2. Stocking Up

“What people did not realize was that war had started. By 1 p.m., a few minutes after Molotov’s speech, queues, especially in the food stores, began to grow. The women shoppers in the gastronoms or grocery stores started to buy indiscriminately-canned goods (which Russians do not like very much), butter, sugar, lard, flour, groats, sausage, matches, salt. In twenty years of Soviet power Leningraders had learned by bitter experience what to expect in time of crisis. They rushed to the stores to buy what they could. They gave preference to foods which would keep. But they were not particular. One shopper bought five kilos of caviar, another ten.

“At the savings banks the people clutched worn and greasy passbooks in their hands. They were drawing out every ruble that stood to their accounts. Many headed straight for the commission shops. There they turned over fat packets of paper money for diamond rings, gold watches, emerald earrings, oriental rugs, brass samovars.

“The crowds outside the savings banks quickly became disorderly. No one wanted to wait. They demanded their money seichas immediately. Police detachments appeared. By 3 p.m. the banks had closed, having exhausted their supply of currency. They did not reopen again until Tuesday (Monday was their closed day). When they opened again, the government had imposed a limit on withdrawals of two hundred rubles per person per month.”

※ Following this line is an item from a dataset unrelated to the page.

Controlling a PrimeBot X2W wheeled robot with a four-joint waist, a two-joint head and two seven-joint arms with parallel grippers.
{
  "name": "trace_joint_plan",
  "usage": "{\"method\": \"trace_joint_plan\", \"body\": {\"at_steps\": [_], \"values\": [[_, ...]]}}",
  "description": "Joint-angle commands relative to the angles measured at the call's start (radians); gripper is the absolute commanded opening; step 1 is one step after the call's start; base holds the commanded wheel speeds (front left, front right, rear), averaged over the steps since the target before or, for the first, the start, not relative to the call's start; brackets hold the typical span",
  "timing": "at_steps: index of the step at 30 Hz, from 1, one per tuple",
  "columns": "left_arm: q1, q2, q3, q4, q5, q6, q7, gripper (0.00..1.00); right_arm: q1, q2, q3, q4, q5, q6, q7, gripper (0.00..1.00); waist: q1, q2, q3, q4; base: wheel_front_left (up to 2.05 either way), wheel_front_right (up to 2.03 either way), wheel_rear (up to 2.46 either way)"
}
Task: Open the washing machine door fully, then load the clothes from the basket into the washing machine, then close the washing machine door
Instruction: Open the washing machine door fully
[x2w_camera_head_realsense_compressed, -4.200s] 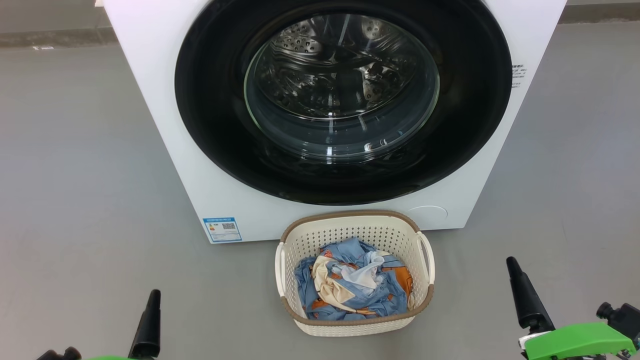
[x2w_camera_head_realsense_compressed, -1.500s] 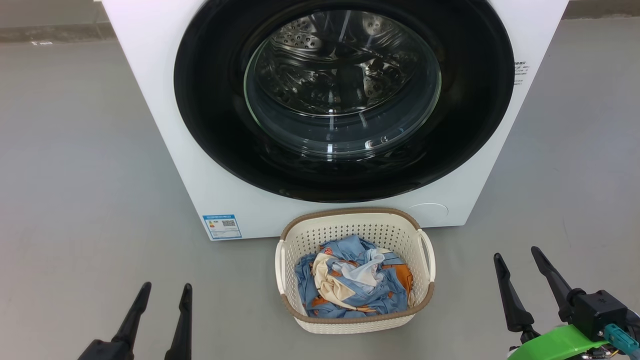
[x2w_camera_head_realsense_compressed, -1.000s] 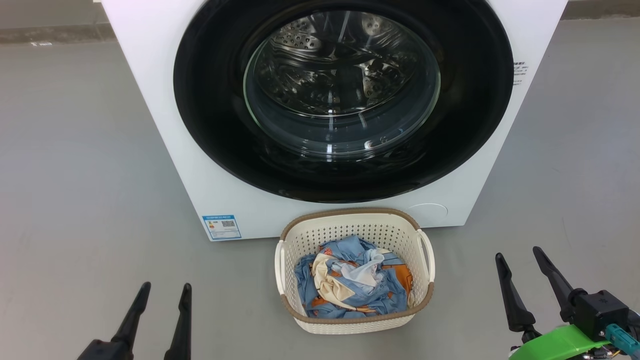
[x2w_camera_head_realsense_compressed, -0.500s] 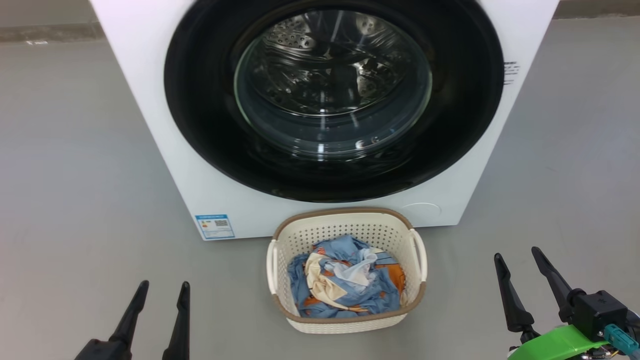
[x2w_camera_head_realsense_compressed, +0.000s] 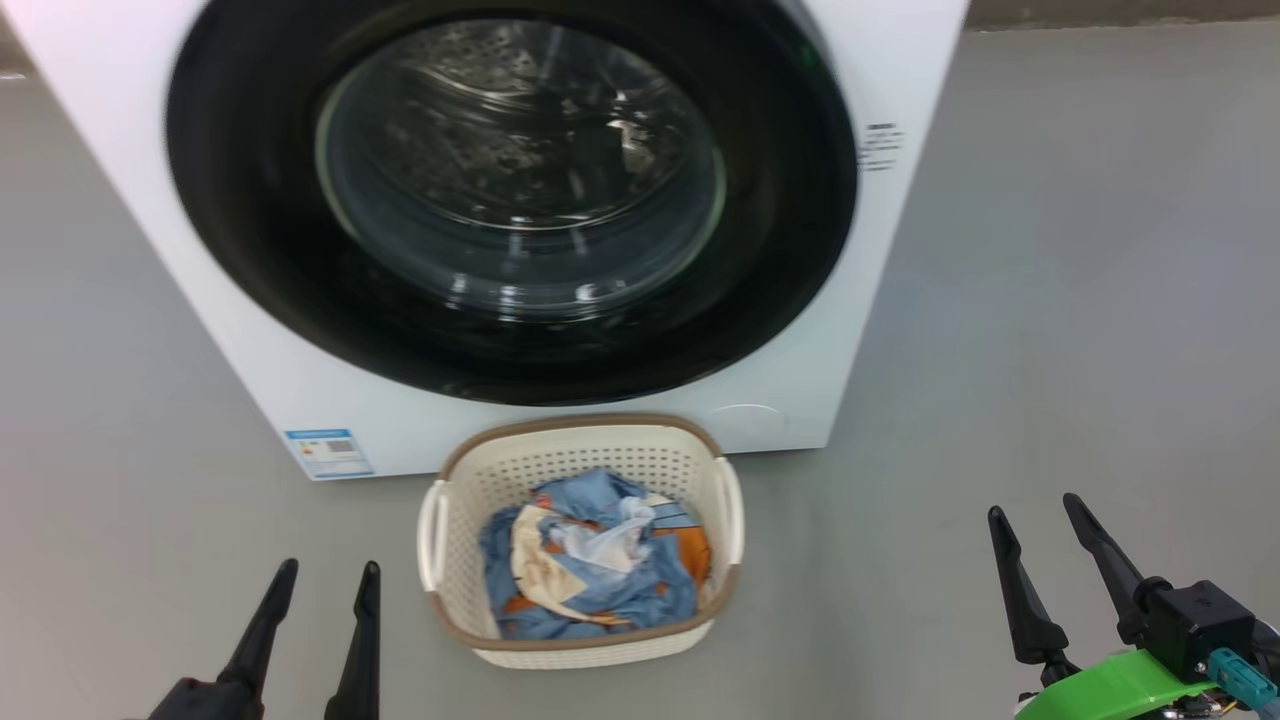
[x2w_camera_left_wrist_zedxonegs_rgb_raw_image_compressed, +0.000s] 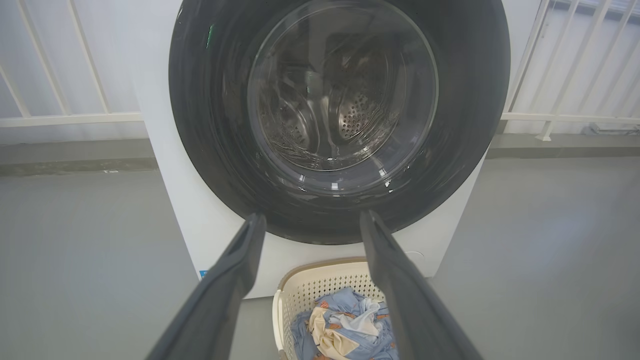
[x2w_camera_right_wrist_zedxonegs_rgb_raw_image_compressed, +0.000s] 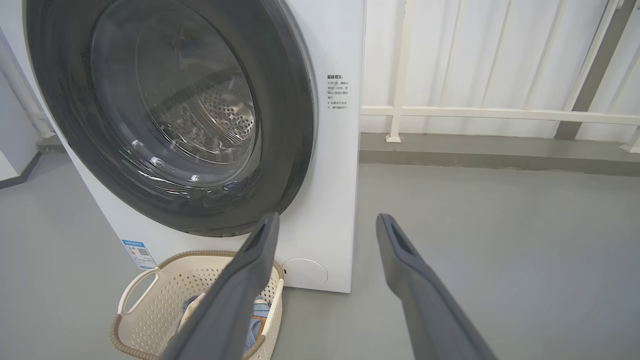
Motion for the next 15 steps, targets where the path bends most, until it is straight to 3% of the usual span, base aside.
{"method": "trace_joint_plan", "body": {"at_steps": [1,8,15], "values": [[-0.022,0.009,0.036,-0.031,-0.011,-0.002,-0.011,1.0,-0.011,-0.008,0.022,-0.027,-0.004,0.002,-0.012,1.0,0.0,0.0,0.0,0.0,1.09,1.09,-2.19],[-0.023,-0.002,0.05,-0.033,-0.022,-0.002,-0.011,1.0,-0.012,-0.005,0.025,-0.029,-0.006,0.002,-0.012,1.0,0.0,0.0,0.004,0.002,0.78,0.78,-1.56],[-0.023,-0.002,0.05,-0.028,-0.024,-0.002,-0.011,1.0,-0.015,-0.009,0.028,-0.026,-0.002,0.002,-0.012,1.0,0.0,0.0,0.004,0.002,0.23,0.23,-0.46]]}}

— Harrison E. Salisbury, The 900 Days: The Siege of Leningrad ( 1969)

Farmington, New Mexico October, the First Year

At that same time that Andy Laine was at the Haji-mart in Afghanistan, his brother Lars was 11,500 miles away, rolling a cart into a Sam’s Club store in Farmington, New Mexico. It was 6:52 a.m. in New Mexico and 5:22 p.m. in Zabul province, Afghanistan. Both men had the same thing on their minds: stocking up, in quantity and immediately. The Laine brothers shared a sense of urgency, realizing that there would likely be very few opportunities to stock up on things before mass currency inflation destroyed the value of their savings. The news outlets made it clear that things were falling apart quickly-very quickly.

The Sam’s Club store in Farmington, New Mexico, was about to open for the day. There was a large crowd of perhaps a hundred anxious shoppers, many waiting with their membership cards in hand, standing behind oversize shopping carts and flat cargo carts. Lars Laine eyed his wife, Lisbeth, who was seated on their cart, next to their six-year-old daughter Grace. Beth was thirty-four, with curly brown hair and hazel eyes. She was slightly overweight and had struggled all through their marriage to maintain her figure. As Grace was doodling in her coloring book, Beth was adding items to an already long shopping list. She stood up, leaned close to Lars, and spoke directly at the hearing aid in his good ear, “We’d better hit the canned-food section first, hon,” she suggested. He nodded and answered, “Roger that.” Beth smiled, gave him a peck on the cheek, and again sat on the cart to wait.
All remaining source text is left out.